In connection with the March 2026 PIPE Financing, we entered into a registration rights agreement in March 2026 with each purchaser in the March 2026 PIPE Financing. Pursuant to this registration rights agreement, we agreed to register the "registrable securities" held by the purchasers on a registration statement, or registration statements, if necessary, to permit resale of such securities on a continuous basis pursuant to Rule 415. The "registrable securities" include (a) all shares of our common stock issued to the purchasers at the closing of the March 2026 PIPE Financing (including shares of common stock underlying pre-funded warrants, if any, purchased in the March 2026 PIPE Financing), and (b) any securities issued or then issuable upon any stock split, dividend or other distribution, recapitalization or similar event with respect to the foregoing.

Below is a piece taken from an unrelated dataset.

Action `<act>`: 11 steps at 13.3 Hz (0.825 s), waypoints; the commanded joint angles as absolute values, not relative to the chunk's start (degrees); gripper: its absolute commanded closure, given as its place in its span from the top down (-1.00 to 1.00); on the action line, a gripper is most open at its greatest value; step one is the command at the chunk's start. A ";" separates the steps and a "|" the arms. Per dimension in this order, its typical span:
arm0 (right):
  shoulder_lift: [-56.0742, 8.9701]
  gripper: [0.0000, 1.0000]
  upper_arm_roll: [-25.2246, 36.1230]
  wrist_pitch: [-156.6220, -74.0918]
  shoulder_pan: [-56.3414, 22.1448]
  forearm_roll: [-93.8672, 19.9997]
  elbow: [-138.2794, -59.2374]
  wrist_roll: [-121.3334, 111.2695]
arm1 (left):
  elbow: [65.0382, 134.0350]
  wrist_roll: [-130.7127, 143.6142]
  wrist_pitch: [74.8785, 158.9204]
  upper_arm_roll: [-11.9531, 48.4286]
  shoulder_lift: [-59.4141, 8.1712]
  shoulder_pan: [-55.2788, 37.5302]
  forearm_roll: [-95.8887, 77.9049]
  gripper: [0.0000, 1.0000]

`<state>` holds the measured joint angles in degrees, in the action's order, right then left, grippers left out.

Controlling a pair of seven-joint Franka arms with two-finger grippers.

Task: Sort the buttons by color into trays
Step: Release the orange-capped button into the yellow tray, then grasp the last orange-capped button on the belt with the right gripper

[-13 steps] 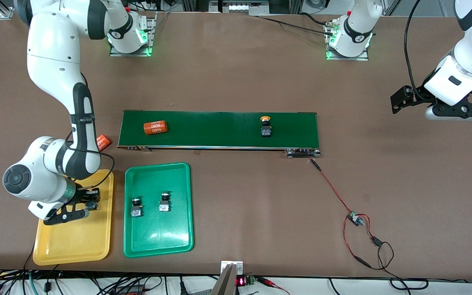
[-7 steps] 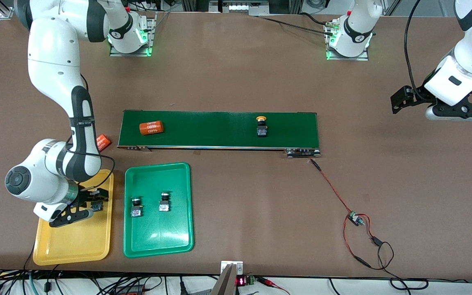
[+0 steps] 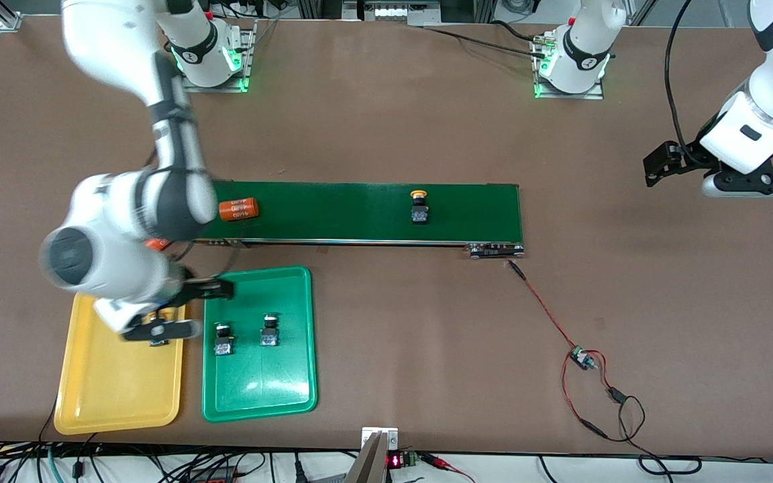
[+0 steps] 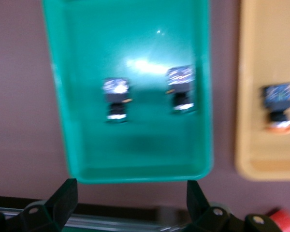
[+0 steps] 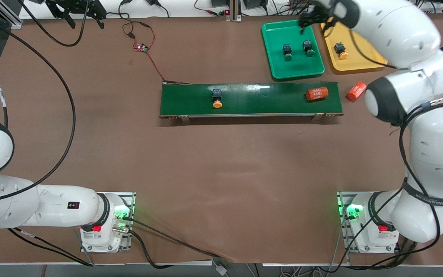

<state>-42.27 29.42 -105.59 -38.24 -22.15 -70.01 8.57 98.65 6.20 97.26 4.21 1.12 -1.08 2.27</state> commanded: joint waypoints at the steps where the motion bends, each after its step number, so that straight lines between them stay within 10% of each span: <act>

Under this registration rights agreement, we agreed to pay all fees and expenses incident to the performance of our obligations, including the reasonable fees of one counsel for the selling holders, excluding any underwriting, broker or similar fees or commissions, legal fees and other costs (except as agreed to be paid by us) of any purchaser.

We agreed to keep the registration statement for the March 2026 PIPE Financing securities effective until the earlier of the date that the securities (i) have been sold pursuant to the registration statement or Rule 144, (ii) the date on which the securities may be resold without registration and without regard to any volume or manner-of-sale limitations by reason of Rule 144, and without the requirement for us to be in compliance with the current public information under Rule 144 under the Securities Act or any other rule of similar effect or (iii) two years from the closing date of March 2026 PIPE Financing.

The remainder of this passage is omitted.